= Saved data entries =
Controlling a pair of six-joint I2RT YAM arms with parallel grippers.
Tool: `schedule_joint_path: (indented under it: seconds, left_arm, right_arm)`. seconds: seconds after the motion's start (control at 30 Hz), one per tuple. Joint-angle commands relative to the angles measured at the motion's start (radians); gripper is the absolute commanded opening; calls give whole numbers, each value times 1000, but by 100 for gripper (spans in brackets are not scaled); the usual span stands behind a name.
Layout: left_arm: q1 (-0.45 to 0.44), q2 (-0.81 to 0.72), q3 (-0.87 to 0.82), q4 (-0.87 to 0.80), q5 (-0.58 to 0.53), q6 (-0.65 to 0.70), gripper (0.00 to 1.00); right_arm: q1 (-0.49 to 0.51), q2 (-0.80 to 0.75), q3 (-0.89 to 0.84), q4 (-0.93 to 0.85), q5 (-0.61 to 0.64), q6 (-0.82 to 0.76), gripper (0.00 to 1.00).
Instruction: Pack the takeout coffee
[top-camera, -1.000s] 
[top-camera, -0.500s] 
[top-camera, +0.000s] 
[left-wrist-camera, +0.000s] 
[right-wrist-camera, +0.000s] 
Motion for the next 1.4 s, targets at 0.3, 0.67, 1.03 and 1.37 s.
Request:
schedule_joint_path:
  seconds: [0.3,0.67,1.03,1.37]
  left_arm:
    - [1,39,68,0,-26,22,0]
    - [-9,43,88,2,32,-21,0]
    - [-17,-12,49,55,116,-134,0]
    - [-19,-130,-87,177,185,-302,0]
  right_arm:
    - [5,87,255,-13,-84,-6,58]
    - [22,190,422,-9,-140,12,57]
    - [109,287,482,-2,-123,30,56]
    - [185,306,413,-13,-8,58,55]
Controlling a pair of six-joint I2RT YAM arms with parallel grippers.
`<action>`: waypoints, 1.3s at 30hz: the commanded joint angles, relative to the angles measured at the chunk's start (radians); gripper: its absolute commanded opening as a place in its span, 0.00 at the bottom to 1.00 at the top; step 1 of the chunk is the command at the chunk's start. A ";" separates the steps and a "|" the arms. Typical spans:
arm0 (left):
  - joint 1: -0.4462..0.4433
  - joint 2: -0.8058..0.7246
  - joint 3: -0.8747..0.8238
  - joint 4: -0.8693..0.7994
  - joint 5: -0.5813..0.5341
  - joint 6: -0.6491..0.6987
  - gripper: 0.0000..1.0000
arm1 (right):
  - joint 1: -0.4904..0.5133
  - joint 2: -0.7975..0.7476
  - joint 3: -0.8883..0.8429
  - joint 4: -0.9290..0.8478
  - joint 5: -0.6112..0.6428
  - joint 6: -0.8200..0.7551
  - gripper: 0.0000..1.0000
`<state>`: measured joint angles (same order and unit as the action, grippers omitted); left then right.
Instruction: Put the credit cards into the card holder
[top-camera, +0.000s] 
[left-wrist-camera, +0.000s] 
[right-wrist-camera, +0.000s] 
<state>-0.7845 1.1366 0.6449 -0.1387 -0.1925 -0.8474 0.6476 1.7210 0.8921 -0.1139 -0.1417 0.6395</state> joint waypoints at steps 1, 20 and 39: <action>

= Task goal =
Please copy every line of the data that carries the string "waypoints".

= Exercise answer =
`<action>`: waypoints, 1.3s at 30hz: the commanded joint angles, relative to the angles measured at the chunk's start (radians); gripper: its absolute commanded opening as a place in its span, 0.00 at the bottom to 1.00 at the top; step 1 of the chunk is the command at the chunk's start. A ";" separates the steps and a "|" the arms. Typical spans:
<state>-0.7845 1.1366 0.6449 -0.1387 -0.1925 -0.8474 0.6476 1.7210 0.8921 -0.1139 -0.1417 0.6395</state> joint waypoints at steps 1, 20 and 39: <action>

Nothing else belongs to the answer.